Our project is based on the promising Plan C approach from .
We found the Tileworld-MAS approach (specifically, plan C) to be promising, and therefore chose it as our baseline.
Our project introduces the following enhancements to the Tileworld-MAS approach:
We expanded the number of agents from 2 to 5, adding an additional team of 2 agents and 1 replicated agent.
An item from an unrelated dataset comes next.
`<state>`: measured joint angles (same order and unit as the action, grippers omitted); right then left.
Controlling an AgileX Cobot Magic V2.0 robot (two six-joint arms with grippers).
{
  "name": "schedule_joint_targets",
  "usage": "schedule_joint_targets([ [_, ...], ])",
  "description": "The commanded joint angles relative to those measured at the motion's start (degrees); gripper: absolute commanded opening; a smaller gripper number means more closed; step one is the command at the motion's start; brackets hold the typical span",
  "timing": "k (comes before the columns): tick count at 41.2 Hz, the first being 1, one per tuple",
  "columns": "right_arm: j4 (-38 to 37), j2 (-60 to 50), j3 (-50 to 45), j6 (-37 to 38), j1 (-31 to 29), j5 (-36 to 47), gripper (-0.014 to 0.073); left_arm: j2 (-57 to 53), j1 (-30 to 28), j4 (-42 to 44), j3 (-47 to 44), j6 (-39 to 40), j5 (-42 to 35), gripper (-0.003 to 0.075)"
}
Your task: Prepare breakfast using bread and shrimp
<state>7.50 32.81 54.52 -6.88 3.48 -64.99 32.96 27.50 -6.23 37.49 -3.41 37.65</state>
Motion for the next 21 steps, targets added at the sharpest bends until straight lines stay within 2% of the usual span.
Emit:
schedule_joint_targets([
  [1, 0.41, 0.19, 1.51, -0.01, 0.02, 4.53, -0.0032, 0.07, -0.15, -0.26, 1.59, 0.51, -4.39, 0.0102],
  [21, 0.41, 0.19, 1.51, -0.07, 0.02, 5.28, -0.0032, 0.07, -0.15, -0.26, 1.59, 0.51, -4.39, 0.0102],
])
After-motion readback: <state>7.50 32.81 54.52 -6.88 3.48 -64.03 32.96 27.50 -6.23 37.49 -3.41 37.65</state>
This increased the overall reward notably.
During experiments we observed that as we increased the size of the grid, there were iterations with very small or zero rewards. On closer inspection, it was deduced that the reason for low rewards is that the agents cannot find the fuel stations in some cases. So, we focused on maximising the probability of the fuel station being found.
To address issues with agents getting stuck or dying due to fuel exhaustion, particularly in larger grids, we improved the fuel finding strategy. The changes are as follows:
- The two agent teams (each with two agents) are assigned zones based on their spawn location.
- The pair of agents closer to the center of the grid meet at the center, then move in an 's' shape towards the top and bottom, respectively.
- The other two agents (the team) closer to the corners of the grid move to their nearest corners and explore these areas in an 's' shape.
These changes didn't significantly improve the reward on smaller grids, where fuel station finding was mostly successful. However, on larger grids, we observed significant improvements in rewards earned with the improved fuel finding strategy.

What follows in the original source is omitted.